Tive dois sócios de tecnologia, mas nenhum deles avançou. Fiz a seleção errada: considerei apenas a capacidade técnica, sem observar os valores. Descobri que a espinha dorsal de uma sociedade é a compatibilidade no jeito de trabalhar, na visão do negócio e no comprometimento.
7 | Quais foram o melhor e o pior conselho que você recebeu?
O melhor conselho veio de um de meus investidores, que é fundador do Mercado Livre. Ele me disse que era melhor fazermos poucas coisas “nota 10” do que muitas “nota 7”. Isso me ajudou a concentrar a energia naquilo que era importante. O pior, que nunca segui, foi: “fake it till you make it” [“finja até conseguir”, em português]. EsSe tipo de raciocínio cria uma cultura ruim. não se faz uma empresa grande e sustentável da noite para o dia.
8 | Quem o inspira e por quê?
O piloto Ayrton Senna é uma grande inspiração. Ele era focado, disciplinado e determinado. Mesmo em primeiro lugar, continuava acelerando, pois queria bater o recorde. e um dos nossos valores é ser 1% melhor todos os dias.
9 | Se pudesse dar uma dica aos empreendedores, qual seria?

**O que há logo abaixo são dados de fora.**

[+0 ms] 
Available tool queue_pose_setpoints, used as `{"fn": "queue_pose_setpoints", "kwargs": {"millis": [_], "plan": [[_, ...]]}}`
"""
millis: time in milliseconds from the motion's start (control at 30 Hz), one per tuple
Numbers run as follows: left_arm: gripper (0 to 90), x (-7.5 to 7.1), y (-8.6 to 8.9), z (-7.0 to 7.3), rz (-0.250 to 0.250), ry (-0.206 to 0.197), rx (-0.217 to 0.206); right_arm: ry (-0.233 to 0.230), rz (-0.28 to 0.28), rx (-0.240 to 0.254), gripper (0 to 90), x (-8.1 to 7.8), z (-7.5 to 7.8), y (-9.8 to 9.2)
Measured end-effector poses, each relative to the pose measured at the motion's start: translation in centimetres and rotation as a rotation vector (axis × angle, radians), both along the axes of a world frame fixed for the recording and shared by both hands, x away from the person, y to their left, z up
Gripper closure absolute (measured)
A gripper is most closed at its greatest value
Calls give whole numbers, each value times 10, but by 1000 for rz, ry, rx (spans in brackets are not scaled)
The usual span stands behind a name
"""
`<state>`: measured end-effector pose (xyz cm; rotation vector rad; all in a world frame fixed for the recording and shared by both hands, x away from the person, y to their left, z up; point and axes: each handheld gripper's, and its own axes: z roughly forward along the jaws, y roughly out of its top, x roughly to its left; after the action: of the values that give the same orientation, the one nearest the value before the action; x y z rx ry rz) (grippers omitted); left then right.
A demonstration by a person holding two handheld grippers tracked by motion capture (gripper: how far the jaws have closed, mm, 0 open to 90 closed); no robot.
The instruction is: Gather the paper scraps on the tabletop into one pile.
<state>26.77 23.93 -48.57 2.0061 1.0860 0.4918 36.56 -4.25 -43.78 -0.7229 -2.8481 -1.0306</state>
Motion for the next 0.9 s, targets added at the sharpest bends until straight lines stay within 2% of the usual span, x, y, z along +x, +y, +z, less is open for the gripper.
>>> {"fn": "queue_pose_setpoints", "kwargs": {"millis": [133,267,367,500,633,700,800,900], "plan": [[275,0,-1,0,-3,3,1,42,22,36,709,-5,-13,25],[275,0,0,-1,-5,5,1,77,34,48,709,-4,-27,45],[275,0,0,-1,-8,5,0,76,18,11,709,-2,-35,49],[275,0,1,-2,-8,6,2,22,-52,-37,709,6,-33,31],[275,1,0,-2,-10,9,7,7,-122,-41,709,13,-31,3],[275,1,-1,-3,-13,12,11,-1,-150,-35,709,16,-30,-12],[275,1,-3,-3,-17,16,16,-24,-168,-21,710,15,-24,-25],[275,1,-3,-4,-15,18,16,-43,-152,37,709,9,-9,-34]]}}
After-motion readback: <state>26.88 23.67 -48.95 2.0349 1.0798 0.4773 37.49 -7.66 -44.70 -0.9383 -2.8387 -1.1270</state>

Procure trazer para sua startup o chamado smart money. Bons investidores não entram só com dinheiro; eles aportam conhecimento. Imagine você ter ao seu lado as pessoas que transformaram o Mercado Livre no que ele é hoje? Toda vez que decidimos fazer essas rodadas, buscamos fundos que agreguem algum expertise para nossa empresa.